The Itrax data can be used for inter-core correlations, event stratigraphy (ash layers, turbidites, ice-rafted debris, atomic bomb testing), pollution histories (leaded gasoline, localized contaminants), proxies for paleoclimate research, and help in determining relative grain size (turbidites) and water and organic matter content.
We can run samples for you or train you to run them yourself. Our knowledgeable staff can also assist with data reduction and interpretation if you are not familiar with XRF data and the Itrax software.
What can be run on the Itrax Corescanner:
Split sediment cores
...Any sample up to 180cm long by 12cm wide by 6cm high/thick
An image of a carbonate rich core with x-ray and graph of Fe overlayed.

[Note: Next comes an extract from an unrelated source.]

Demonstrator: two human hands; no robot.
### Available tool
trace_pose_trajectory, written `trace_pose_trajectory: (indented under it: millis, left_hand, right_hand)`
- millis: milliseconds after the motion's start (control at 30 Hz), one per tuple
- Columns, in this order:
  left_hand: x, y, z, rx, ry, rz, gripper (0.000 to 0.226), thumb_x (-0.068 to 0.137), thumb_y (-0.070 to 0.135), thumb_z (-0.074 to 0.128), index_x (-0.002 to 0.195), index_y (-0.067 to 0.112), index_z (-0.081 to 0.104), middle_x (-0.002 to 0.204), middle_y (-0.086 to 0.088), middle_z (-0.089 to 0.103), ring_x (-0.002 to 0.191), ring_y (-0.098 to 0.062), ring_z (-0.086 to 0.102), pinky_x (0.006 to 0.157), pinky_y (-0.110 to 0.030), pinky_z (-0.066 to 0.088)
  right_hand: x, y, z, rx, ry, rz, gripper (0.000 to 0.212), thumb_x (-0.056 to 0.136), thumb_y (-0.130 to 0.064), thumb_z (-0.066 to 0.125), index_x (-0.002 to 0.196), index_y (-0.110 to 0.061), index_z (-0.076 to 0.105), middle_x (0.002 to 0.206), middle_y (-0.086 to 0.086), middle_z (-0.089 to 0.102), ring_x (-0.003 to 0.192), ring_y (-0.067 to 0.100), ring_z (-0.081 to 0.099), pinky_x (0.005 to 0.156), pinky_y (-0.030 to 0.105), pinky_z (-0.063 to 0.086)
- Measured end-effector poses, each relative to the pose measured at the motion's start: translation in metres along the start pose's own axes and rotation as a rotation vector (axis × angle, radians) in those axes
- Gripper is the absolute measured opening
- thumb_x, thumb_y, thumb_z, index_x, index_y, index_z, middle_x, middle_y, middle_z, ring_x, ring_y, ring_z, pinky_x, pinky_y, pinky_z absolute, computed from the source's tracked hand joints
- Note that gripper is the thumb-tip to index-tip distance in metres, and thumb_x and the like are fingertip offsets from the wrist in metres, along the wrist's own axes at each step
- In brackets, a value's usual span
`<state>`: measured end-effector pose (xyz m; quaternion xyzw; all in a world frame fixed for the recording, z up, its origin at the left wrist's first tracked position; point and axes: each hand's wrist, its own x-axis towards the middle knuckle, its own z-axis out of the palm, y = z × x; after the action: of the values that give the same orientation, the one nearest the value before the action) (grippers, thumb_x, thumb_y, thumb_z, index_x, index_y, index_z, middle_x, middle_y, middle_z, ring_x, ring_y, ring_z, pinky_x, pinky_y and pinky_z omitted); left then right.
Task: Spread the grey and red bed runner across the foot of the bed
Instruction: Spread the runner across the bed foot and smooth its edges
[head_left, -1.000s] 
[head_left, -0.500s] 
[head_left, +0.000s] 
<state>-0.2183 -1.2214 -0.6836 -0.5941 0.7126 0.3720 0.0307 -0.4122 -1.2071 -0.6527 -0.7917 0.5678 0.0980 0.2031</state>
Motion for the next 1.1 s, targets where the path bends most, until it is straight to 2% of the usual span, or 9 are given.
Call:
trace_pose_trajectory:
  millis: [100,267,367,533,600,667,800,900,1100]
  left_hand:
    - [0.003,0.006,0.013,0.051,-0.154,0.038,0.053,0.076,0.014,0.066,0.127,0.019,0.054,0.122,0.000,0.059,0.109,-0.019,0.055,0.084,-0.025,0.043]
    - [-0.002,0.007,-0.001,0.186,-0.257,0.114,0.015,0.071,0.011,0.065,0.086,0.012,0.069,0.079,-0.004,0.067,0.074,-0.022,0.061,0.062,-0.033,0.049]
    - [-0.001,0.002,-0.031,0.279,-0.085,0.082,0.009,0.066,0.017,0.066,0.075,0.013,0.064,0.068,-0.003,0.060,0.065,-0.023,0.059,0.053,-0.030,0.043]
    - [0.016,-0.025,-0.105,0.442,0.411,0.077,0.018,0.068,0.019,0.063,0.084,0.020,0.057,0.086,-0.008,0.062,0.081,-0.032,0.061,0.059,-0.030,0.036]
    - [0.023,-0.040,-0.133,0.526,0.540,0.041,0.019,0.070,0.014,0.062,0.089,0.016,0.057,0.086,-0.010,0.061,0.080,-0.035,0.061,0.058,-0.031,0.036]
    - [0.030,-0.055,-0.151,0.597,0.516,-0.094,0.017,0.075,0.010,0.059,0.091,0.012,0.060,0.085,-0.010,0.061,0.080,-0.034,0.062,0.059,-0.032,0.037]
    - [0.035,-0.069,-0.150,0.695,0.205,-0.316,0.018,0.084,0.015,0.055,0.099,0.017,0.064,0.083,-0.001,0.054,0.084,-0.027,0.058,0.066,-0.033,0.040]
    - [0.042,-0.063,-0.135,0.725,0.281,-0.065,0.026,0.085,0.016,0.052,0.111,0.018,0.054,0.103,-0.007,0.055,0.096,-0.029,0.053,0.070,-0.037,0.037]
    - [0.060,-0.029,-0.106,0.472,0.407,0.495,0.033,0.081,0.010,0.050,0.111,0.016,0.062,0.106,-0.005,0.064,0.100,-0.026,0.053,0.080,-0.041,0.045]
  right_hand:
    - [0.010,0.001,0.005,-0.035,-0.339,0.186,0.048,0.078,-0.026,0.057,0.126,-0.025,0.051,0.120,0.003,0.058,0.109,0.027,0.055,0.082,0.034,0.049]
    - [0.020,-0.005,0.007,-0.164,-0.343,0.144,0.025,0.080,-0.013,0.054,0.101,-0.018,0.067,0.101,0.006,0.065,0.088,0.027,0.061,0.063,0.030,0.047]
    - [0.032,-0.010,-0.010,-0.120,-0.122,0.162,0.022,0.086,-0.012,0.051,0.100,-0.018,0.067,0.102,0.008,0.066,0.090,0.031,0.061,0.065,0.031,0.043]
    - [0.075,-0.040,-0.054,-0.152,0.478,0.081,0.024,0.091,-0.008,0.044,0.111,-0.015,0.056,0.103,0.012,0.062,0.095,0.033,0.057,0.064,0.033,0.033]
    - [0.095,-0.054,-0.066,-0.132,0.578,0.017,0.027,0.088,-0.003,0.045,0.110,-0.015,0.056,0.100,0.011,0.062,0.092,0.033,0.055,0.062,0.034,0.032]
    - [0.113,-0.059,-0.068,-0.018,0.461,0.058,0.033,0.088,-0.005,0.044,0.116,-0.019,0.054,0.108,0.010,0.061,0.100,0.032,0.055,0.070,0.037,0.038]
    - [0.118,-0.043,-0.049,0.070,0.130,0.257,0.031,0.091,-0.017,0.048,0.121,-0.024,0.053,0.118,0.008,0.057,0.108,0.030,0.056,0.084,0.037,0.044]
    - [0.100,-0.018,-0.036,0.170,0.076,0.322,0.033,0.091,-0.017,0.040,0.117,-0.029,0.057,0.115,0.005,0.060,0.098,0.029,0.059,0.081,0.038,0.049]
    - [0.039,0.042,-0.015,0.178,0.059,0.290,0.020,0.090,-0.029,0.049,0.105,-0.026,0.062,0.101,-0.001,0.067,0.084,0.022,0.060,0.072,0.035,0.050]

Sediment Lab: We do grain size analysis using a Micromeritics Sedigraph 5100 paired with the MasterTech 51 sampling carousel that allows for grain size measurement below 63 microns (down to 0.8 microns). We also have an ATM L3P Sonic Sifter for separating the coarse fraction of sediments into multiple size fractions. When used together, we can generate a grain size profile for any sediment sample. We also have a UIC CM5012 CO2 Coulometer paired with an AutomateFX sampling carousel that allows us to process almost 100 samples for total inorganic carbon per day.
We recently added several automated sample washing stations that each allow for up to eight disaggregated sediment samples to be wet sieved at one time!
If you are interested in borrowing any field equipment, please contact the Repository Curator .
MST: A second, older GeoTek mutlisensor track (#12) is available to go to sea. It includes a gamma-ray attenuation porosity evaluator (GRAPE) and compressional wave (P-wave) logger devices that measure bulk density, porosity, sonic velocity, and magnetic susceptibility.
Orange-peel Grab: This hollow metal ball, one foot in diameter, can be lowered to the ocean floor and closes when it hits the ground, capturing any soft sediments (and small rocks) below it.
Dredge Net: A 3 foot by 4 foot heavy chain-link 'bag' for dragging along the ocean bottom to collect rock samples.